Japan has pledged to increase efforts to stop human trafficking after a US State Department report criticised its record on preventing sexual slavery.
Japan's yakuza gangs operate an international trade in human slavery
The report placed Japan on a "watch list" of countries with poor human rights records, such as Laos and India.
Thousands of women and children arrive in Japan each year from across Asia and eastern Europe, many of whom are sold into prostitution by criminal gangs.
A Japanese government spokesman said stopping the trade is "an urgent duty."
Chief Cabinet Secretary Hiroyuki Hosoda added: "We want to strengthen measures in our country where there are inadequacies."
"Eliminating human rights violations is an urgent duty and it is necessary to form a body linking up the related agencies to take appropriate measures."
Japan has no comprehensive law against human trafficking, and powerful criminal gangs, known as yakuza, operate an international trade in human slavery.
Tier 1: Australia, Colombia, South Korea, UK
Tier 2: Afghanistan, China, Lebanon, Switzerland
Tier 2 (Watch list): Cyprus, Japan, Russia, Turkey, Zimbabwe
Tier 3: Burma, Cuba, North Korea, Sudan
Last year Japan's National Police Agency arrested 41 people for trafficking-related offences, eight of whom were traffickers, the US report said.
The report, Trafficking In Persons 2004, divides nations into three tiers.
The first tier includes many European nations as well as some states, such as Colombia, which meet US-set goals such as minimising sex tourism and freezing the finances of people smugglers.

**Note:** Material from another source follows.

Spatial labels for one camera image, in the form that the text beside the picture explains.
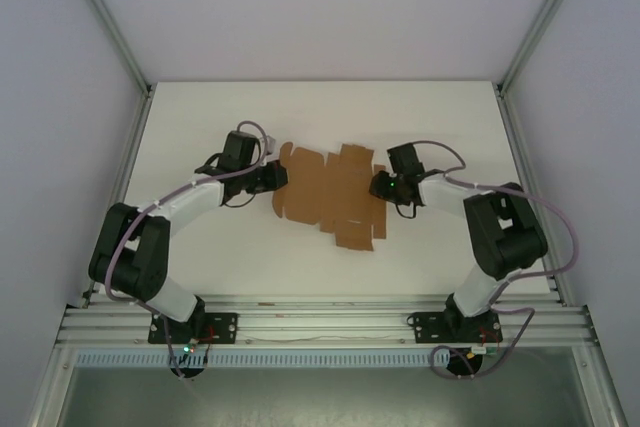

Many nations are ranked in the second tier, while a handful of countries, including Bangladesh, North Korea and Cuba, are ranked in the lowest tier.
Threat of sanctions
These countries face US-imposed sanctions, Secretary of State Colin Powell said on Monday.
Japan has been ranked on a second tier "watch list" alongside other countries judged not to have met the minimum standards.
These include Russia and Greece but are generally less developed nations, such as Madagascar, Ethiopia and Kazakhstan.
Countries on the "watch list" that fail to improve their performance face the threat of "relegation" to the bottom tier.
The report was criticised by international pressure group Human Rights Watch.
The organisation questioned Japan's "watch list" status, pointing to the lack of any concrete legal proposals to outlaw trafficking, and claimed Japan should be relegated to the bottom tier.